## WHAT YOU WILL DO
Your answer should consist of each line from the data below that contains "pendant".

=== Begin Enclosure ===

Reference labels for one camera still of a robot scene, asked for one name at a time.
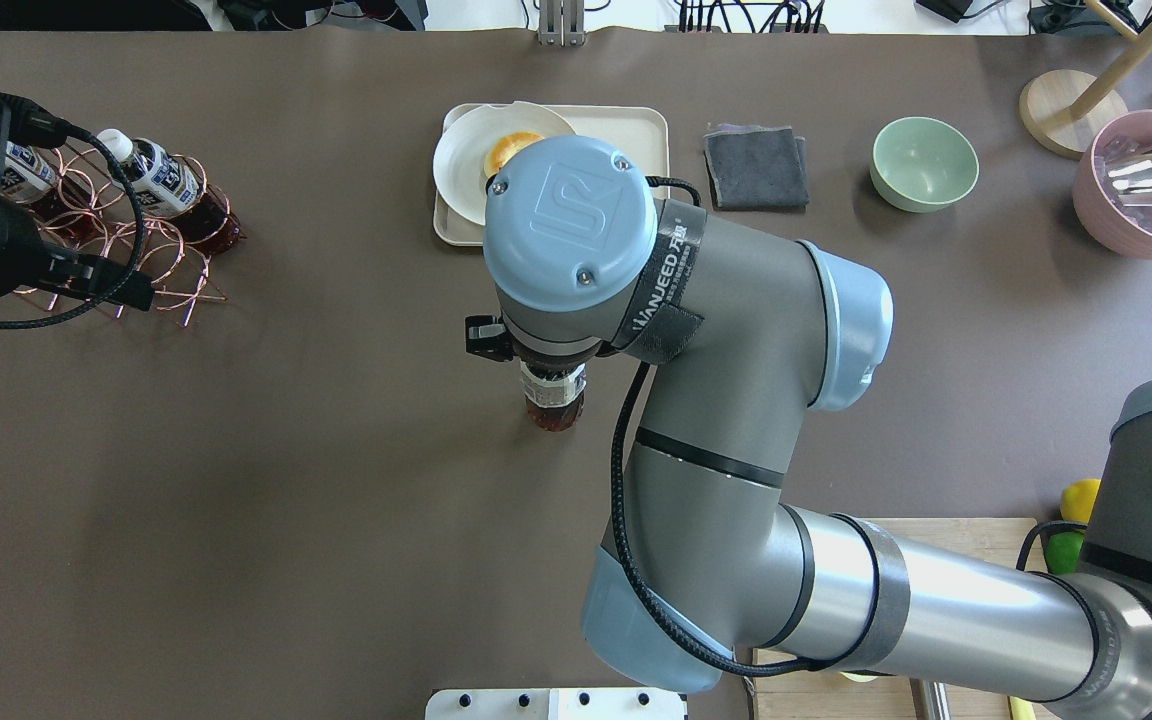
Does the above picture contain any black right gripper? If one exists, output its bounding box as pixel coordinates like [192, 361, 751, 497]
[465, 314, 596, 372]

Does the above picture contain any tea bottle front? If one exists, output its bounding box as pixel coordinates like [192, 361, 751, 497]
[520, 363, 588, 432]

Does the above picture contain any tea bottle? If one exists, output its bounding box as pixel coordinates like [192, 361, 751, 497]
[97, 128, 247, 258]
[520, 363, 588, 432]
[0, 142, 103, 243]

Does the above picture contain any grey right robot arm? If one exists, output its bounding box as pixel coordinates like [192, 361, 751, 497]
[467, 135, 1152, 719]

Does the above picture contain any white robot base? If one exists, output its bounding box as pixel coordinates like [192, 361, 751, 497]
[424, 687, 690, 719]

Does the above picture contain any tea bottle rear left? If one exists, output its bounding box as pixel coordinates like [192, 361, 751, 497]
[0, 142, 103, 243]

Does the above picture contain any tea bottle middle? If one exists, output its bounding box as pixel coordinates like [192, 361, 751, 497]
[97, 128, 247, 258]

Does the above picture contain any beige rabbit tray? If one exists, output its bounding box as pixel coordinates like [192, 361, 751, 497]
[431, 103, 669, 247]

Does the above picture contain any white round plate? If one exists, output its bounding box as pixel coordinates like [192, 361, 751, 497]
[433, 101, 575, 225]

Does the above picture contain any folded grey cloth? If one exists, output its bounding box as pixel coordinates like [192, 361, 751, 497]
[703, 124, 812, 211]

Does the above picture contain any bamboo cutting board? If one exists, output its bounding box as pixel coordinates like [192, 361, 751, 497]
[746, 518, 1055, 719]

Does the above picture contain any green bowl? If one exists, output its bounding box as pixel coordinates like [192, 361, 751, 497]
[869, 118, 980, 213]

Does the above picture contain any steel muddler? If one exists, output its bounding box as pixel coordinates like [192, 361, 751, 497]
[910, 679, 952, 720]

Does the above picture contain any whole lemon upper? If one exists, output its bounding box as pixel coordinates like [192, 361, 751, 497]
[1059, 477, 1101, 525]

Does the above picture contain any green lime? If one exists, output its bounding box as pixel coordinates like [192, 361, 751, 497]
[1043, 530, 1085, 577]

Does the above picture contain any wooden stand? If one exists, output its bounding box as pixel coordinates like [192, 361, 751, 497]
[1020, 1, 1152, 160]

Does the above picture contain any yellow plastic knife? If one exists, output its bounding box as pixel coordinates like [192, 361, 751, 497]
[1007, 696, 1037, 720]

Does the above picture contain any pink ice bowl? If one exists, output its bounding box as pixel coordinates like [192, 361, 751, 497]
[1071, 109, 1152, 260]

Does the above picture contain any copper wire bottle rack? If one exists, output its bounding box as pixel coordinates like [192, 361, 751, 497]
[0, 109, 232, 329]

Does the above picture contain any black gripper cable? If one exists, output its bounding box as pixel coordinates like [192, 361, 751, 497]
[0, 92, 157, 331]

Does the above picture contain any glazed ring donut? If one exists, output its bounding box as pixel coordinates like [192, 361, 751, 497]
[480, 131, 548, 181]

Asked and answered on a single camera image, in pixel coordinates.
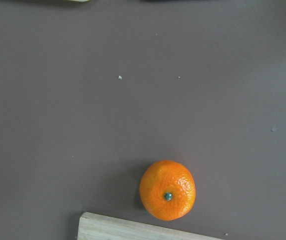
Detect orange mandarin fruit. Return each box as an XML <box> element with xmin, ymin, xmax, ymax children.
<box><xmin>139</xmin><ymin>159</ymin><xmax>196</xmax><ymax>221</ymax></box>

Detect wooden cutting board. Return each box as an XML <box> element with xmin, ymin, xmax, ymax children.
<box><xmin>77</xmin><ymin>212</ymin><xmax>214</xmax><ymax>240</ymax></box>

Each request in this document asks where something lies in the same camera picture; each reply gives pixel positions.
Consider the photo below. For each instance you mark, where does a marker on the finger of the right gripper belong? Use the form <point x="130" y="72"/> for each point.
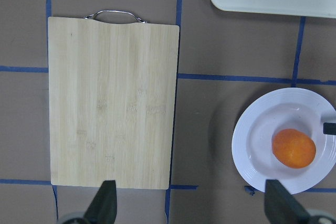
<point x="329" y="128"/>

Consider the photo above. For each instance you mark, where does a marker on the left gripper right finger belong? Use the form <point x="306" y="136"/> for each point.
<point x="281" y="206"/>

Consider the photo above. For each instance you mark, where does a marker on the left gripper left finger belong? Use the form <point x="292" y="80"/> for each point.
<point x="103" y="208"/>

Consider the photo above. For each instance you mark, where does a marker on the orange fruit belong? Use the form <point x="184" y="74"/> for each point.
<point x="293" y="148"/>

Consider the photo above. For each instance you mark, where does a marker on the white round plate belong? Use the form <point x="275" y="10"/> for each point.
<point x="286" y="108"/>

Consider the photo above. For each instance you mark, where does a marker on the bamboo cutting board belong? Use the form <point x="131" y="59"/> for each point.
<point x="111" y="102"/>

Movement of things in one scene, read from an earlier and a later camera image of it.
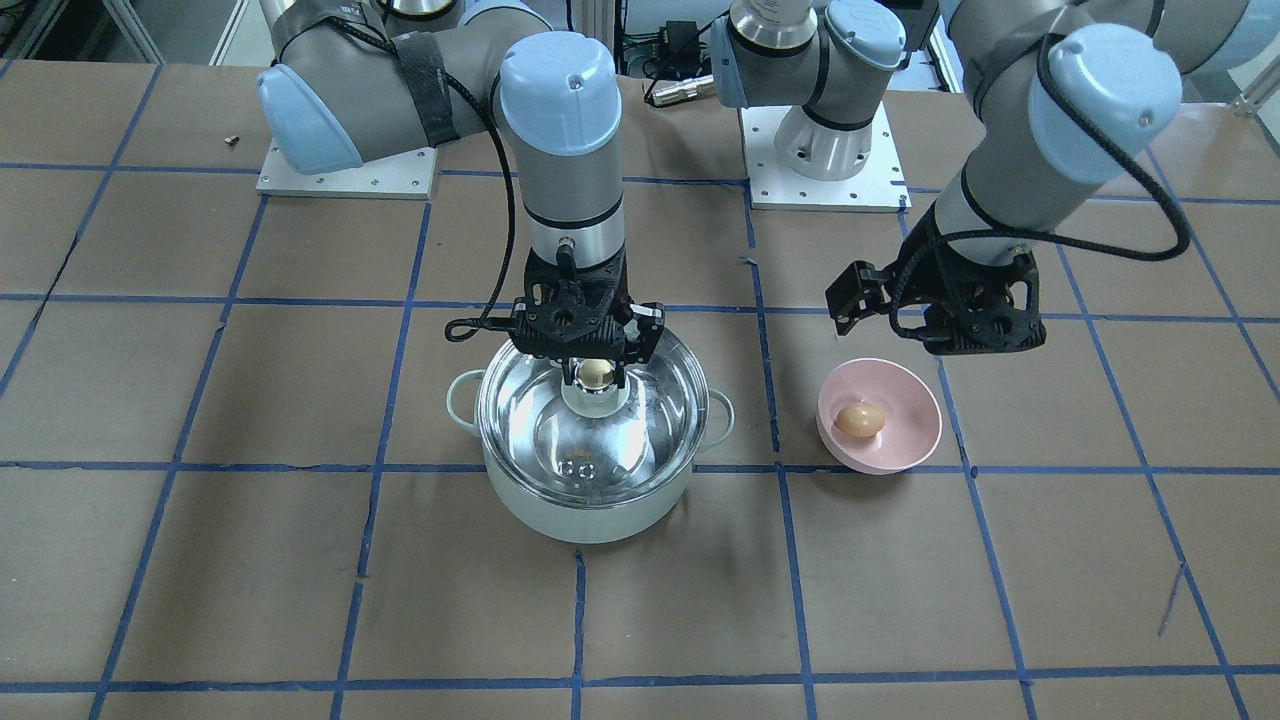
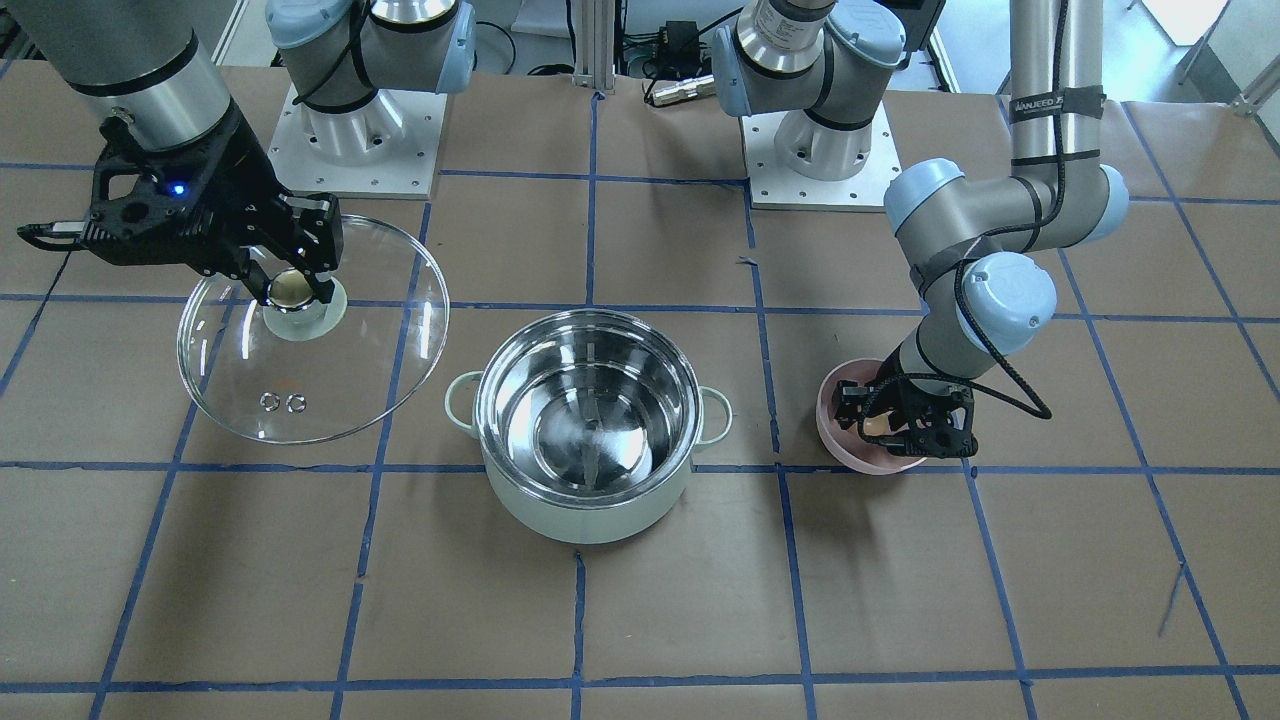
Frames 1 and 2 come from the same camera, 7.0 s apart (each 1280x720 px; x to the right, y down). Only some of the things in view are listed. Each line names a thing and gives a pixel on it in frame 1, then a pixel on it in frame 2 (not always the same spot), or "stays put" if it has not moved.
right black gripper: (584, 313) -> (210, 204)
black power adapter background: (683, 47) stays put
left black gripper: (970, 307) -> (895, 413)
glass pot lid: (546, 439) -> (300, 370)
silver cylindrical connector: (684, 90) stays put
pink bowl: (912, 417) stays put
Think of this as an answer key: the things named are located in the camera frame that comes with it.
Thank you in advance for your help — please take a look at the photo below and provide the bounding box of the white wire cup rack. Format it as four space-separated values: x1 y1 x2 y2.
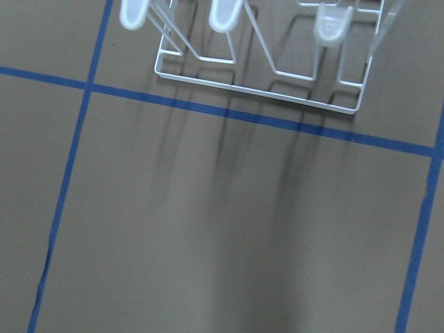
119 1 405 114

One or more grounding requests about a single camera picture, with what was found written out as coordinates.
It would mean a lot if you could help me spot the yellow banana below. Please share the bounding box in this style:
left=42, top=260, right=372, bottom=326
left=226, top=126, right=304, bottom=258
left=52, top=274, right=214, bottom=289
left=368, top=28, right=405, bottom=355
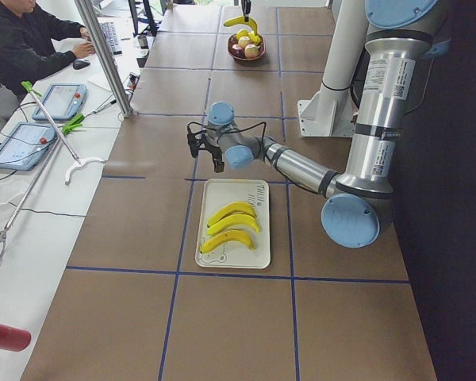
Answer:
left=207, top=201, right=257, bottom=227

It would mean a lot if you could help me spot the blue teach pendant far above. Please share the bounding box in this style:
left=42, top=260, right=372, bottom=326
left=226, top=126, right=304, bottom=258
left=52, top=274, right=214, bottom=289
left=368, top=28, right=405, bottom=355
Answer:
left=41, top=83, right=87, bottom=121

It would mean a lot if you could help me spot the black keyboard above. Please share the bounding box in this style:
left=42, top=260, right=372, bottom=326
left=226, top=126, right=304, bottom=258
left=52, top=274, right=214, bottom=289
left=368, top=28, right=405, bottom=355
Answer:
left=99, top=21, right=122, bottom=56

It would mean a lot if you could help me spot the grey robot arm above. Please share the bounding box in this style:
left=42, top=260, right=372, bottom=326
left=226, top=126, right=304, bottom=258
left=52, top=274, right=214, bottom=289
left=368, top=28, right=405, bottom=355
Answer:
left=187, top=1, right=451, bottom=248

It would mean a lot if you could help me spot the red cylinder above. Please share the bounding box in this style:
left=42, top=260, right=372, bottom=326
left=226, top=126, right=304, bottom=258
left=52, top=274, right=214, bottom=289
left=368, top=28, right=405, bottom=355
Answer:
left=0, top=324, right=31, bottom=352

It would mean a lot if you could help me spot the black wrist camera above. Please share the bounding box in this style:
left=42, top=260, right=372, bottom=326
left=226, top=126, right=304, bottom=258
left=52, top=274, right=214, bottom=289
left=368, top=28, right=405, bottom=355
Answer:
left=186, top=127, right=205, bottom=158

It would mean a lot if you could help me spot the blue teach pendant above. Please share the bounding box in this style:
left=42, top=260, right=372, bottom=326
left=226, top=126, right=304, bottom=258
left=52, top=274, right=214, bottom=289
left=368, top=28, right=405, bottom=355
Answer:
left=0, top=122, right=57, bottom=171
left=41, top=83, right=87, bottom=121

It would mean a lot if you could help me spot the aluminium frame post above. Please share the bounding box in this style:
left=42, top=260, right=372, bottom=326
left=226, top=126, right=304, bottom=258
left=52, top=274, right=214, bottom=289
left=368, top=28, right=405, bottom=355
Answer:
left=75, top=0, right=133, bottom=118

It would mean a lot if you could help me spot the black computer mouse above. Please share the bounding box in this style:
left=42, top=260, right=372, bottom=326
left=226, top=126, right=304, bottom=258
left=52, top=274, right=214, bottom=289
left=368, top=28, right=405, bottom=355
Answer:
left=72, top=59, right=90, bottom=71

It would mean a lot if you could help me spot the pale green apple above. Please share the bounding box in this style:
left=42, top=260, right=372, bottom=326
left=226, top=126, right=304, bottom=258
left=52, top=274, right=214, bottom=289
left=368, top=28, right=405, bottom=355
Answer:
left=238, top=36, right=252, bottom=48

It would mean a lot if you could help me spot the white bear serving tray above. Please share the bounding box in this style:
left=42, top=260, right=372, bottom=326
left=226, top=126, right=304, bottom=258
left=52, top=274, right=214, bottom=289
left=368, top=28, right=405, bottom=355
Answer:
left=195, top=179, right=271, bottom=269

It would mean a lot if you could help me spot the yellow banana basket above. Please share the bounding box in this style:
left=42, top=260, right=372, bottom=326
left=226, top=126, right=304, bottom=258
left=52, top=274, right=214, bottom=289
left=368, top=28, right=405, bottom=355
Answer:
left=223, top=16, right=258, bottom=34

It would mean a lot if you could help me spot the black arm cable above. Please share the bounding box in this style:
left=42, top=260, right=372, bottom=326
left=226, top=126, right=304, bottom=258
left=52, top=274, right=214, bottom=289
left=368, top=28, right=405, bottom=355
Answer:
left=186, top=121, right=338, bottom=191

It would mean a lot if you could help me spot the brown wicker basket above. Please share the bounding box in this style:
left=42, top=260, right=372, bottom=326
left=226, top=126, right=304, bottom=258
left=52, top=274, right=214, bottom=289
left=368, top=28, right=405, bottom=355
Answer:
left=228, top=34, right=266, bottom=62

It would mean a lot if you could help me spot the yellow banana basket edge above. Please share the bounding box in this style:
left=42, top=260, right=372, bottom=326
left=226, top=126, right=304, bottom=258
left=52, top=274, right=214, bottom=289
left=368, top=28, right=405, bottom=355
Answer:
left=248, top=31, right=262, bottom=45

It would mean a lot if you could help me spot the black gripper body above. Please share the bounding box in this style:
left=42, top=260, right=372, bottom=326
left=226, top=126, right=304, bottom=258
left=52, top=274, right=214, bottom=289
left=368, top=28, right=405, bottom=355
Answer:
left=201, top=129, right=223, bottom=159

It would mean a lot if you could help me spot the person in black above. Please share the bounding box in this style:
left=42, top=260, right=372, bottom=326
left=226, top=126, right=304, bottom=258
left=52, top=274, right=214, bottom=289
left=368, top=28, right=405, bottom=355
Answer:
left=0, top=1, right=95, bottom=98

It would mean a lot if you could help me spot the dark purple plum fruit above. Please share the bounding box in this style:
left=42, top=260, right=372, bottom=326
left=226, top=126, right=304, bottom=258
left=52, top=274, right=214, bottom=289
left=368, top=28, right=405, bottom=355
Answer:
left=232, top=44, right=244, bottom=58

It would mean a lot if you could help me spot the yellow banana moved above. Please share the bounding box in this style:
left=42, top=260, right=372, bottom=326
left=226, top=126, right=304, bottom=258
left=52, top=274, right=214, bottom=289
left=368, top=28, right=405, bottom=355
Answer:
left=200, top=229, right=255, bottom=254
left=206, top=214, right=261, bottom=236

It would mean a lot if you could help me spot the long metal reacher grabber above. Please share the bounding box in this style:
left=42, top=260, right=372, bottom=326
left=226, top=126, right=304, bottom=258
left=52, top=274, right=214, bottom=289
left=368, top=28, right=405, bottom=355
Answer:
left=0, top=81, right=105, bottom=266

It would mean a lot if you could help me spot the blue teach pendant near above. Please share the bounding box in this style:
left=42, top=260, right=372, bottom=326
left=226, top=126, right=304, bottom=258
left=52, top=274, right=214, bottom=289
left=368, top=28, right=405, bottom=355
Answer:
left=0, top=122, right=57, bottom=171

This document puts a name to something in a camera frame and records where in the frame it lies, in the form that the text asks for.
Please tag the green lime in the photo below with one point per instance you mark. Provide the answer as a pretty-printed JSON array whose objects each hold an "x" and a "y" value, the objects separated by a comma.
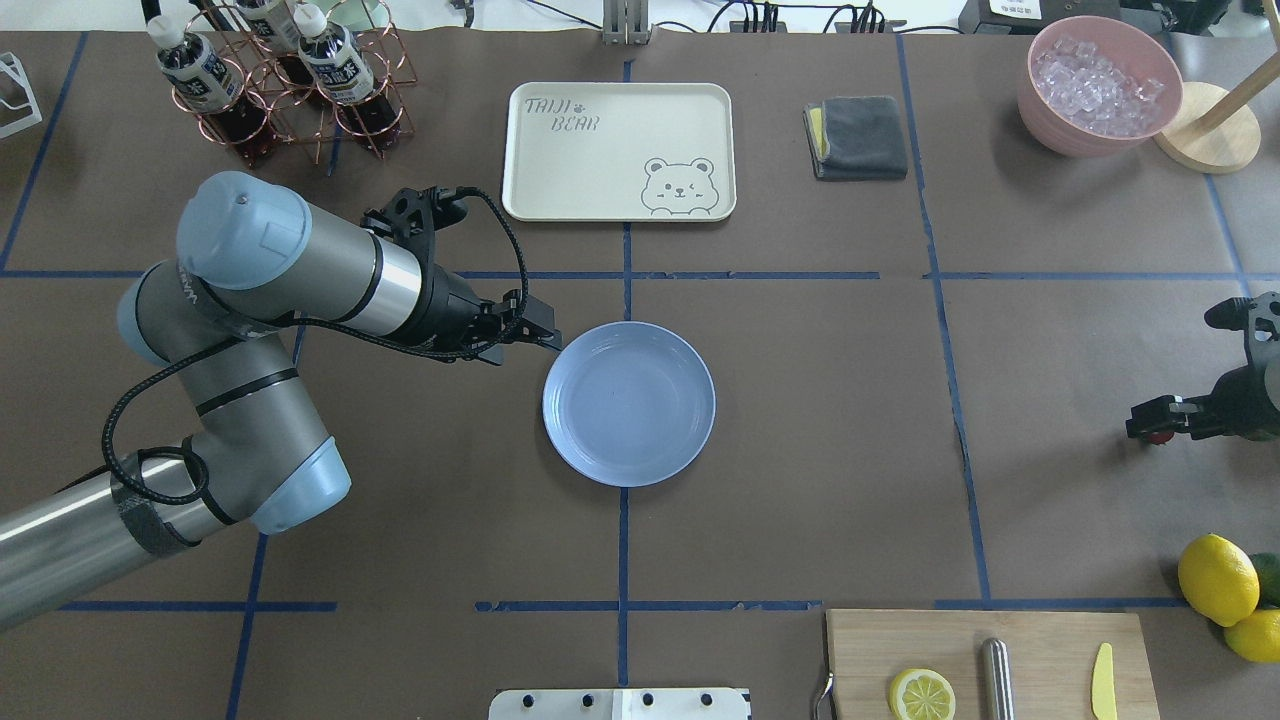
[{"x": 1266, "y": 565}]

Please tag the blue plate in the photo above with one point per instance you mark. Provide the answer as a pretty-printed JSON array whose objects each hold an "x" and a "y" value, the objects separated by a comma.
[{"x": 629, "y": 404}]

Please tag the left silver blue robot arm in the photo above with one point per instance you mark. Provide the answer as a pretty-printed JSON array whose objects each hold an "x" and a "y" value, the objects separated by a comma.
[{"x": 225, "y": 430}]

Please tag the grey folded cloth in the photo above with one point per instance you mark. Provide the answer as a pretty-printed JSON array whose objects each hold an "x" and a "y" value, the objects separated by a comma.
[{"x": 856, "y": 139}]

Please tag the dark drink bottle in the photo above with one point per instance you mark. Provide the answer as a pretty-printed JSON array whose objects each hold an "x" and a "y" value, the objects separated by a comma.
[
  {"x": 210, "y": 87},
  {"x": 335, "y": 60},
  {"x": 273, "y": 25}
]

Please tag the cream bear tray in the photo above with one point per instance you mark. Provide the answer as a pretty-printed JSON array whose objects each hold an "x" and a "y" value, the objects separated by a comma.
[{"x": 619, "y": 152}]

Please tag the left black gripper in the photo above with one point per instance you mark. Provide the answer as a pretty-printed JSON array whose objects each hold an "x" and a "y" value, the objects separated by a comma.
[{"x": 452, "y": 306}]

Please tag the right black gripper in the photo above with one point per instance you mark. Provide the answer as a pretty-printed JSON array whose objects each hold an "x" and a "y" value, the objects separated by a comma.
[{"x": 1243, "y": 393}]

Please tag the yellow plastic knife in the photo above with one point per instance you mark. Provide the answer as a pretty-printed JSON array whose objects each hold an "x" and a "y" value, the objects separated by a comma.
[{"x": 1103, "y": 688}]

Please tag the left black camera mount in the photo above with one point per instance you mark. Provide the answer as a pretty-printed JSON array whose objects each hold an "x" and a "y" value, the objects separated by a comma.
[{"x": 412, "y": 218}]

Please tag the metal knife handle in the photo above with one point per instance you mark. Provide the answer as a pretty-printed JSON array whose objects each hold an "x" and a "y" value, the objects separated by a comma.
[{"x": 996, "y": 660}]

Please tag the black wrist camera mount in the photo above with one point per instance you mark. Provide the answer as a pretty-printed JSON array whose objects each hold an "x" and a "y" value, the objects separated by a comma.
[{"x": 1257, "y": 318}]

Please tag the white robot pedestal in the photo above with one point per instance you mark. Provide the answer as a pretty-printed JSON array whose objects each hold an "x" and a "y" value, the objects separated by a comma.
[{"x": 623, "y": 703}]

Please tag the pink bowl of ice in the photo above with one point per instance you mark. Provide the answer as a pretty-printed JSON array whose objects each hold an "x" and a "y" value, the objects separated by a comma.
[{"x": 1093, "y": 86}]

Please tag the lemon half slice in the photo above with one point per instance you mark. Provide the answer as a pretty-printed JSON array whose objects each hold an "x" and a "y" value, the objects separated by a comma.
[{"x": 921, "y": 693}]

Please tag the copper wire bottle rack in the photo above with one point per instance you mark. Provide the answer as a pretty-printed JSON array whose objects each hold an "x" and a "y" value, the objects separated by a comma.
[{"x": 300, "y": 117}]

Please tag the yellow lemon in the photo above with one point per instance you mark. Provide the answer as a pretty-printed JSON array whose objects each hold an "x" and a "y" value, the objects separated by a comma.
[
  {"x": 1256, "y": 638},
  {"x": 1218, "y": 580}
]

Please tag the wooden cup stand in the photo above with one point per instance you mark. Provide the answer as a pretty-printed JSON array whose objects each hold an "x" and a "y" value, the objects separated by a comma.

=== End Enclosure ===

## RESPONSE TO THIS EXERCISE
It would mean a lot if you could help me spot the blue teach pendant far above. Please share the bounding box in this style:
It would mean a lot if you could help me spot the blue teach pendant above. Please share the bounding box in this style:
It would mean a lot if you could help me spot the blue teach pendant near above. Please share the bounding box in this style:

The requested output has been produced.